Seguindo essa linha de raciocínio, é possível concluir que manter uma carga tributária elevada em setores essenciais poderá agravar a desigualdade social e reduzir o impacto positivo da reforma na economia. Mas o período de transição, no processo de implementação dos novos tributos, ocorrerá de forma gradual até 2033, principalmente pelo fato de trazer desafios na implementação e em termos de justiça fiscal, ainda, há riscos de impactos negativos para setores específicos e consumidores de baixa renda, pontos que foram amplamente criticados.
O que muda com a regulamentação?
Importante destacar que a regulamentação não pode sobrepor o que já está previsto na Constituição Federal. Mas sim, a regulamentação traz algo novo, originário da Emenda Constitucional, que funcionou como farol, apresentando um caminho a ser trilhado. Um ponto que merece destaque é a confusão na instituição dos novos tributos. Na verdade, houve a substituição dos cinco tributos por dois, o CBS (Contribuição sobre Bens e Serviço), que é de competência federal, e o IBS (Imposto sobre Bens e Serviços), de competência, em regra dos Estados e Municípios.
Como funcionará o IVA (Imposto sobre Valor Agregado), o CBS e o IBS?
O IVA Dual é uma denominação que se deu para a junção desses dois tributos (IBS e CBS). Não são três tributos, mas sim apenas dois, que se comparado à Europa, tem dois tributos, um federal e outro, embora instituído por Lei Complementar da União, em regra, possui competência do Estados e Municípios, que ficará com a arrecadação.

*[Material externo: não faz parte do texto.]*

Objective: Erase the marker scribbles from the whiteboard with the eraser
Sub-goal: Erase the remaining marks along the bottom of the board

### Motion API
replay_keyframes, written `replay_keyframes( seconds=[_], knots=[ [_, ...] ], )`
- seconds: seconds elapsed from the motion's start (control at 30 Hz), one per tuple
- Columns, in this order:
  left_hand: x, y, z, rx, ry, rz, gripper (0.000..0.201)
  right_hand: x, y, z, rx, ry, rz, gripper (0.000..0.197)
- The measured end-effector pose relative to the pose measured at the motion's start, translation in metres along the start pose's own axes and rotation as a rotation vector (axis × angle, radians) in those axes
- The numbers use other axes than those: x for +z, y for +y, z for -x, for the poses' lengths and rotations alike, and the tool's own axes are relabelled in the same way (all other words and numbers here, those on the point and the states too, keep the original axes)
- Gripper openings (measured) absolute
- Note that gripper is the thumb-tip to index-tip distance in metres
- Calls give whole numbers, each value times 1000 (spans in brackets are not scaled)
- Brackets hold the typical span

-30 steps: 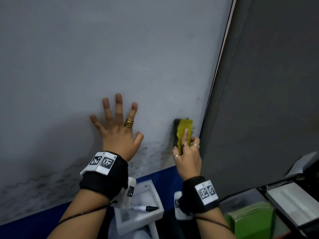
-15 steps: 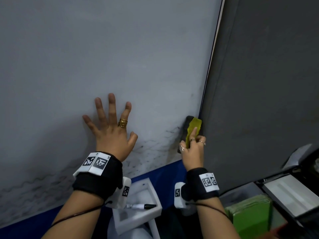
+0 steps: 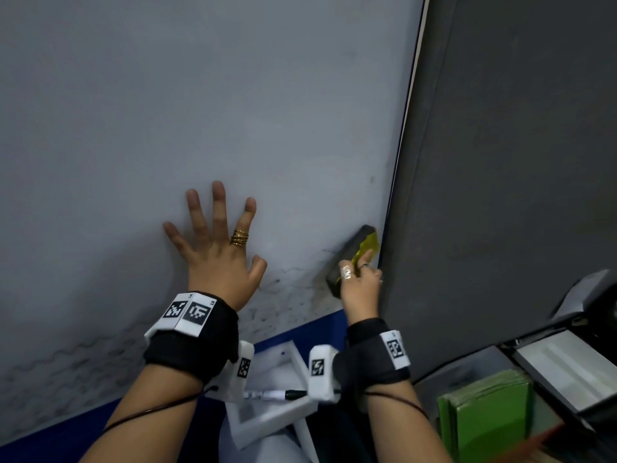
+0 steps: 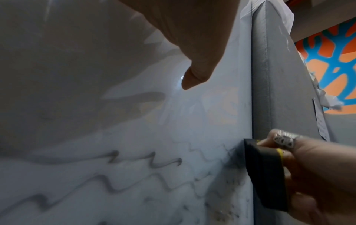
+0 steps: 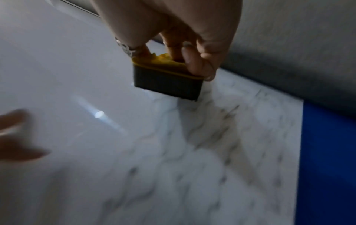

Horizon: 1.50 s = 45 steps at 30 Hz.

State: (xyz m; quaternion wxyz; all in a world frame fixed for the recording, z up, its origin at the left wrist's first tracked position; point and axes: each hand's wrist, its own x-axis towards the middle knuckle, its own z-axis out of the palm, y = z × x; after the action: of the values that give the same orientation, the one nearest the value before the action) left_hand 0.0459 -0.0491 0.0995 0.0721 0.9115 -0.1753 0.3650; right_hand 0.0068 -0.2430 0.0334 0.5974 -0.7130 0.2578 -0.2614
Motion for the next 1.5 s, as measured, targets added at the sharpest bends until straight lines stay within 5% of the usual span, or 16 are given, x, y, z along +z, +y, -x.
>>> replay_keyframes(
  seconds=[0.13,0.33,0.57,0.8,1.03,1.17,1.33,1.5],
  knots=[
    [-1,1,0,-2,2,-4,87,13,3,27,-5,-135,-60,54],
    [-2,-8,4,42,1,-22,94,-29,-16,-26,182,70,-183,21],
    [-1,-9,5,67,-21,-46,97,14,-21,42,165,-166,-222,23],
    [-15,-8,4,64,-169,-92,98,-25,-35,-3,293,32,-324,24],
    [-33,-13,5,122,-274,-220,87,44,-23,74,88,-220,-151,35],
    [-49,-38,-1,284,-137,-238,77,23,-29,61,103,-186,-170,31],
    [-47,-69,-15,366,25,-228,89,-6,-22,24,47,71,29,30],
    [-36,-71,-17,341,-8,-229,111,34,-11,69,5,-121,-72,27]
  ],
)
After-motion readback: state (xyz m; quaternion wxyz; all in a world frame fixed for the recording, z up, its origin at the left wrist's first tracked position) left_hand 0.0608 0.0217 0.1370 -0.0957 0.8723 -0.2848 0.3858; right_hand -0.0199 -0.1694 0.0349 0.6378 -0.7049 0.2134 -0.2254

Outro ponto sensível do assunto é a chamada guerra fiscal e gestão do IBS, o qual será gerido por um Comitê Gestor Nacional, que já é considerado o mais burocrático até o momento. Questiono, a reforma não é para simplificar? Embora a reforma busque eliminar a guerra fiscal e promover a justiça tributária, a implementação dependerá de um equilíbrio delicado entre centralização e respeito à autonomia dos entes federativos.
Quais os alimentos que terão imposto zero? Além de alimentos, outros produtos terão imposto zero?

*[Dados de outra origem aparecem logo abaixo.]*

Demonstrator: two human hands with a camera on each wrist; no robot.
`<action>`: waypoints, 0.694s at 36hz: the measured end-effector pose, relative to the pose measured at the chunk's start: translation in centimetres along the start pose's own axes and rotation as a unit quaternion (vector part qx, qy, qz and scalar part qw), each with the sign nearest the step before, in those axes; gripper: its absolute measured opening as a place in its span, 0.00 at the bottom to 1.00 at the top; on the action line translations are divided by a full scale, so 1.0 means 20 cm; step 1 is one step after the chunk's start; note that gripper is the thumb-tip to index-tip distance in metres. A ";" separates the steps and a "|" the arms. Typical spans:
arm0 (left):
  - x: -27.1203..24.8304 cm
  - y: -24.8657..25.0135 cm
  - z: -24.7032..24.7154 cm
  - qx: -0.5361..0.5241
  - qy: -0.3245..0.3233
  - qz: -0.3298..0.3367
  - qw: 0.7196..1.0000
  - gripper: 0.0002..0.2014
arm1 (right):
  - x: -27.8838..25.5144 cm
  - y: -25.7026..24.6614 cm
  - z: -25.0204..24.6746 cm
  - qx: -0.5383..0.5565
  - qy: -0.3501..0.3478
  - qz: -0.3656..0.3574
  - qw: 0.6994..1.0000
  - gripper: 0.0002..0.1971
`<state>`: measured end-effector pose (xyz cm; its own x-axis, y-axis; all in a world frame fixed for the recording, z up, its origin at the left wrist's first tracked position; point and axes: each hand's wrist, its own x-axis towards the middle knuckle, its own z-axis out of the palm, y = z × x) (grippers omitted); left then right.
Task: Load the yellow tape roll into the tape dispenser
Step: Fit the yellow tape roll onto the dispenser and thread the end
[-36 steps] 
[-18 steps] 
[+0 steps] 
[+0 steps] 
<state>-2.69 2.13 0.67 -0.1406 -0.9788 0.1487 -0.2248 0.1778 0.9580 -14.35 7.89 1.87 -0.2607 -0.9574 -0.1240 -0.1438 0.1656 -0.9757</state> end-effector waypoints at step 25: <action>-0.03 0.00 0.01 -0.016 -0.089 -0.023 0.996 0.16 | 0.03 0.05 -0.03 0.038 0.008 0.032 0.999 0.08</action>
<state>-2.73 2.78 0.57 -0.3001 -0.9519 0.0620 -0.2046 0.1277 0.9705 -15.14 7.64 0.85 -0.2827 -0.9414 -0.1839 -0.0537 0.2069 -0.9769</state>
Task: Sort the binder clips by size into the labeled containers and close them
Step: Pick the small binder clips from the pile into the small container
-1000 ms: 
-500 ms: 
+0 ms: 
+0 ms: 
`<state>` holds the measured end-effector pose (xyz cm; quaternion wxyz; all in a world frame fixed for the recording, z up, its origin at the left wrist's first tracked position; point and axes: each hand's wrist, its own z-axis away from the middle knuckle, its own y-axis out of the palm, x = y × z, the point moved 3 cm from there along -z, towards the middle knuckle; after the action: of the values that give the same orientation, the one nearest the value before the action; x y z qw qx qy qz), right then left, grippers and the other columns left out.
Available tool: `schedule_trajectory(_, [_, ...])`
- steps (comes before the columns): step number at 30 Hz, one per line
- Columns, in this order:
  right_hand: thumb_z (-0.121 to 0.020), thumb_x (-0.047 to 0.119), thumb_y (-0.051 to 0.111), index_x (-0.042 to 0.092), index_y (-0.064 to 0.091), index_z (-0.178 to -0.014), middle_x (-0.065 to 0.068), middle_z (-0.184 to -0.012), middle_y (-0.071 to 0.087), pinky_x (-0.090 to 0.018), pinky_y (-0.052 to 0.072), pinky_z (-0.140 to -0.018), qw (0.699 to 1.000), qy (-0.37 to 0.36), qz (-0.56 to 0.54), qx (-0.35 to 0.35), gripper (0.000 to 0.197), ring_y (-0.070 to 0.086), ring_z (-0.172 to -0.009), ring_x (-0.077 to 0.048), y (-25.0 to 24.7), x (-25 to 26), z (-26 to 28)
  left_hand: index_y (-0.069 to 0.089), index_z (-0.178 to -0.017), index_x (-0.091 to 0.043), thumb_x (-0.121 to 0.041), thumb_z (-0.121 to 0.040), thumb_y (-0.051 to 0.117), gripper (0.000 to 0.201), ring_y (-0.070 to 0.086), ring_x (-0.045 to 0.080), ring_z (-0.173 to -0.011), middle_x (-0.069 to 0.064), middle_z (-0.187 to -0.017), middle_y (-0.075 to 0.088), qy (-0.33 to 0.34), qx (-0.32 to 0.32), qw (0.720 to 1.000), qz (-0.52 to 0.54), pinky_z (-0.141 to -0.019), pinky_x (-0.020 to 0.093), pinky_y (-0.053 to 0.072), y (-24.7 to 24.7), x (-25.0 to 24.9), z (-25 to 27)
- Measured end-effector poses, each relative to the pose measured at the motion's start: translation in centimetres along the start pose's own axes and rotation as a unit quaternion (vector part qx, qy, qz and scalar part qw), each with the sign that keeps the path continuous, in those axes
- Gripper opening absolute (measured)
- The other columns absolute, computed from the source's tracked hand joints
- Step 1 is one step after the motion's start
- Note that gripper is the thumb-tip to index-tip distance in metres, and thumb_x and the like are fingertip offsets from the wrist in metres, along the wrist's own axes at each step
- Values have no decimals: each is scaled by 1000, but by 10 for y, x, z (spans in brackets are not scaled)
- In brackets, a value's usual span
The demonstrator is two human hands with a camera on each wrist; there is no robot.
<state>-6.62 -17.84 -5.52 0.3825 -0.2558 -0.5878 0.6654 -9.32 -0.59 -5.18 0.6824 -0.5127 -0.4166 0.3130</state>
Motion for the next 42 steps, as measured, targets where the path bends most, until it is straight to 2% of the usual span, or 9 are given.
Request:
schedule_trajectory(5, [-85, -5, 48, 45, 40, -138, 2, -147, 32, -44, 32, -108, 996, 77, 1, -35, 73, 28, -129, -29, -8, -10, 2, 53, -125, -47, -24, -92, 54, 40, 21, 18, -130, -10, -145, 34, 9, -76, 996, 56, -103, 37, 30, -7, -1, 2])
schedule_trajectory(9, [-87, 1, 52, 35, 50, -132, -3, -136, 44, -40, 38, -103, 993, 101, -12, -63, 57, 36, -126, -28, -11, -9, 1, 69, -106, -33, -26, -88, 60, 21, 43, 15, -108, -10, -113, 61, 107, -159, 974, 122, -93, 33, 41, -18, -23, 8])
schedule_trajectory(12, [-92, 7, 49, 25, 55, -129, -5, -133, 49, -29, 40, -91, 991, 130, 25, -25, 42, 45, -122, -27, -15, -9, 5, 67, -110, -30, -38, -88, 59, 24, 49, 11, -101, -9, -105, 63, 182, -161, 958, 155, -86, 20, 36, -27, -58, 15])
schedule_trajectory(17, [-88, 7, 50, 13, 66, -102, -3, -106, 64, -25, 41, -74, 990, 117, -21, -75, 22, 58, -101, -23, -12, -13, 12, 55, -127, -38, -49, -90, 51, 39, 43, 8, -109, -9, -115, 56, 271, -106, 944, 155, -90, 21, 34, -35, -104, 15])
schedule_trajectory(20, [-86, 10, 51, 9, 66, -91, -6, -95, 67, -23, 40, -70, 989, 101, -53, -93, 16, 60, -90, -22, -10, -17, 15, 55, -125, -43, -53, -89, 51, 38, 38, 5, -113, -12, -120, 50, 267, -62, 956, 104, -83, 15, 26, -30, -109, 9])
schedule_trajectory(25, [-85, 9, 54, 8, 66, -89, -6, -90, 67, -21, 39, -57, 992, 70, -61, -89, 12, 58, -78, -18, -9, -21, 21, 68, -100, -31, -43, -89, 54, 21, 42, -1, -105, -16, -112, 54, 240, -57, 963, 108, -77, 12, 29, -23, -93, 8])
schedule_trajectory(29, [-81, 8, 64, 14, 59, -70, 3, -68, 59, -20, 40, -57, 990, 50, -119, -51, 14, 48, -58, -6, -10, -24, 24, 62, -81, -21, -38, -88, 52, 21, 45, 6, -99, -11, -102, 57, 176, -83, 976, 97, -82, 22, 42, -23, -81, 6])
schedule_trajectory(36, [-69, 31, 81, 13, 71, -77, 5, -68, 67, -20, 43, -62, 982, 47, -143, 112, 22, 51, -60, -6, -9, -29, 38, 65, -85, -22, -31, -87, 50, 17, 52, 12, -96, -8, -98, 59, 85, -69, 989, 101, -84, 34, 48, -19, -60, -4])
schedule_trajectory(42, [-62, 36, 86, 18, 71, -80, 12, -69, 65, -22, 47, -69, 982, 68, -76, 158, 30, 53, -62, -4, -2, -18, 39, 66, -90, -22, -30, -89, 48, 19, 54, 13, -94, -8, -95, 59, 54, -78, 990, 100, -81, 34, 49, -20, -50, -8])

No setor de medicamentos, a redução da alíquota não foi aceita, acarretando na manutenção de preços altos, afetando diretamente a acessibilidade a tratamento e remédios essenciais, prejudicando e muito a população de um modo geral. Por outro lado, há alimentos incluídos na cesta básica e outros que terão alíquota zero, como: arroz, feijão, carnes, café, leite, manteiga e margarina, peixes, grãos de milho, açúcar e sal, por exemplo.
Como e em que casos será concedido o cashback?

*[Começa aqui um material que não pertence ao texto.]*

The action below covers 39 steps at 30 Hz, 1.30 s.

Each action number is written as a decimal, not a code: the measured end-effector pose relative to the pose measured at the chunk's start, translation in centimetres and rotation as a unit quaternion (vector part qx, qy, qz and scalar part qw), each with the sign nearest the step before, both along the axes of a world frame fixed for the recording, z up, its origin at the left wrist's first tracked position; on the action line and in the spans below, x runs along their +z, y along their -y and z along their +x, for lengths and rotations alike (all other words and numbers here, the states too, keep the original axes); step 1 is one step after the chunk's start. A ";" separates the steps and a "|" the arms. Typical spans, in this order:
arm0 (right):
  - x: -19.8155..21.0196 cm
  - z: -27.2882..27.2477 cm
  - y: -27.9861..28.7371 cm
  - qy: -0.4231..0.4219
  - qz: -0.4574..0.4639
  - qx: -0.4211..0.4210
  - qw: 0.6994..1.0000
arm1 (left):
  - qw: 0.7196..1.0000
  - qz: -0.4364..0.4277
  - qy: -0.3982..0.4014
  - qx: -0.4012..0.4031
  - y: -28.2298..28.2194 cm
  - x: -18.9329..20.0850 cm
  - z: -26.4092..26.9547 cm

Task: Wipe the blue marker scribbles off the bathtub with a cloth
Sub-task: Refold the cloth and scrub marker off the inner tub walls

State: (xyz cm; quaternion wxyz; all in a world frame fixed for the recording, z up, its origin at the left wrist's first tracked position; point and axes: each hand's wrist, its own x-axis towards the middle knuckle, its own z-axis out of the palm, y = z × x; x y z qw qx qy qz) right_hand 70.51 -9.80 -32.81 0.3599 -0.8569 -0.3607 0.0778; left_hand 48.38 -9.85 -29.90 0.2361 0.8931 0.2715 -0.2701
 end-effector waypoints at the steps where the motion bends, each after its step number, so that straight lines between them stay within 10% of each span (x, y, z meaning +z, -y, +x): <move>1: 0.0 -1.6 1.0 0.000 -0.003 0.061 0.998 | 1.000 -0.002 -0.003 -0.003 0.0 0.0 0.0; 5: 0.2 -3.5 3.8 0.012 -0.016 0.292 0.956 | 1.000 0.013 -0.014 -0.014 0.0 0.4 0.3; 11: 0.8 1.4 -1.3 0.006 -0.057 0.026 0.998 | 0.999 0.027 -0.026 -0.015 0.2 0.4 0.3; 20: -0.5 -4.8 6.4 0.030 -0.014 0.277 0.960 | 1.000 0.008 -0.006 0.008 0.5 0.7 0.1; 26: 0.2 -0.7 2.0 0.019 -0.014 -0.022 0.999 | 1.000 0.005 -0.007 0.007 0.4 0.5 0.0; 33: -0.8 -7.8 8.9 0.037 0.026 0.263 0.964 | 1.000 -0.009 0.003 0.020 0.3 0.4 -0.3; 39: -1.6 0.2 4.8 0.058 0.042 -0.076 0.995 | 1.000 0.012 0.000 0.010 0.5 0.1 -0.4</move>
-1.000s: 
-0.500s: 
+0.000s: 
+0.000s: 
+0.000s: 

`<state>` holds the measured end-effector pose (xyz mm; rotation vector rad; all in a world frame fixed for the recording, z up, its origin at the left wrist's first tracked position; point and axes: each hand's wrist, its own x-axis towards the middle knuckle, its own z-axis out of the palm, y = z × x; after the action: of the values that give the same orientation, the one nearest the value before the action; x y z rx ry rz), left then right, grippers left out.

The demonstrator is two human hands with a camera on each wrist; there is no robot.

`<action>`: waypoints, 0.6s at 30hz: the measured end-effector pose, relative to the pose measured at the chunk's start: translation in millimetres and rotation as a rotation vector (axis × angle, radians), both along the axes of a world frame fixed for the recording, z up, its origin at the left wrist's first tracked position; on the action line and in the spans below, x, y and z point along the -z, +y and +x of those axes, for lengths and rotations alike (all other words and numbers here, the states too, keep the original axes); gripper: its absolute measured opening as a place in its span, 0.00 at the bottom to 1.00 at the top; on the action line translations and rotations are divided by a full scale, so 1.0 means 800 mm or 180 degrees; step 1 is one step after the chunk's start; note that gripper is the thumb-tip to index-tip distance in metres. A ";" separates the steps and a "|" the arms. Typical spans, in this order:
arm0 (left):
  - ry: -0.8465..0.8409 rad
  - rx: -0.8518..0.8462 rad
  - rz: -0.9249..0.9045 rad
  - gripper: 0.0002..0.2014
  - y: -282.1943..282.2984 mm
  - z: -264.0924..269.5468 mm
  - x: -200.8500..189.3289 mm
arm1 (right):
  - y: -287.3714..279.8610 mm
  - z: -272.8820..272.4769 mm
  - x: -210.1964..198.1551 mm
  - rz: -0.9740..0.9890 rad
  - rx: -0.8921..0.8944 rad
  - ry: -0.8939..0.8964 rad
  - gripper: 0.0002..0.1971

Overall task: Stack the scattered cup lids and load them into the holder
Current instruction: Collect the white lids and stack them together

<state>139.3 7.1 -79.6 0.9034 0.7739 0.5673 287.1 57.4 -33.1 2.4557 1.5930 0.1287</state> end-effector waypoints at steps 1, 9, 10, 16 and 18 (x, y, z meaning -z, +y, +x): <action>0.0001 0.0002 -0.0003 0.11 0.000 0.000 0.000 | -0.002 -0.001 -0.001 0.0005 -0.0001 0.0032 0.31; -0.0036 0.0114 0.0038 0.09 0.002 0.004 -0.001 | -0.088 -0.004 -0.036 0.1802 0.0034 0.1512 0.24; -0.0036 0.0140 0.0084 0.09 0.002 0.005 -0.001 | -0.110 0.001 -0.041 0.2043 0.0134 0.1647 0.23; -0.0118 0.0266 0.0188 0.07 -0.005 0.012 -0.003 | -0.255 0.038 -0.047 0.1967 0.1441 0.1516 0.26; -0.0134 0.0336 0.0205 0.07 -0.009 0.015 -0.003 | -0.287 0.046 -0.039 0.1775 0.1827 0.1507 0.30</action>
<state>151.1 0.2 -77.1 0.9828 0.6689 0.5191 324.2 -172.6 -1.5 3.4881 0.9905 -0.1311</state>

A proposta da devolução de parte dos impostos (cashback) será concedida para as famílias de baixa renda, mas a eficácia dessa medida ainda é incerta, como os benefícios prometidos com essa reforma. O cashback busca mitigar os efeitos regressivos da tributação sobre o consumo. Mas, a efetividade desse mecanismo ainda é incerta, devido a necessidade de operacionalização de maneira eficiente. A ideia é a implementação de um sistema de devolução parcial dos pagamentos aos consumidores.
Quais as profissões que pagarão menos impostos?
Em relação às profissões que pagarão menos impostos, serão aquelas fiscalizadas por conselhos profissionais, onde terão redução de 30% nas alíquotas do IBS e da CBS, como: advogados, arquitetos, contadores, profissionais de educação física, médico veterinário, etc. Essa medida visa reduzir a carga tributária sobre os serviços prestados a esses profissionais, incentivando o desenvolvimento de suas atividades.
Além das profissões mencionadas, o PLP 68/2024 prevê uma redução de 60% nas alíquotas do IBS e da CBS para serviços relacionados às áreas de educação e saúde, abrangendo ensino infantil ao ensino médio e ensino técnico também. Na saúde, serviços cirúrgicos, serviços ginecológicos e obstétricos, serviços psiquiátricos, serviços prestados em unidades de terapia intensiva (UTIs).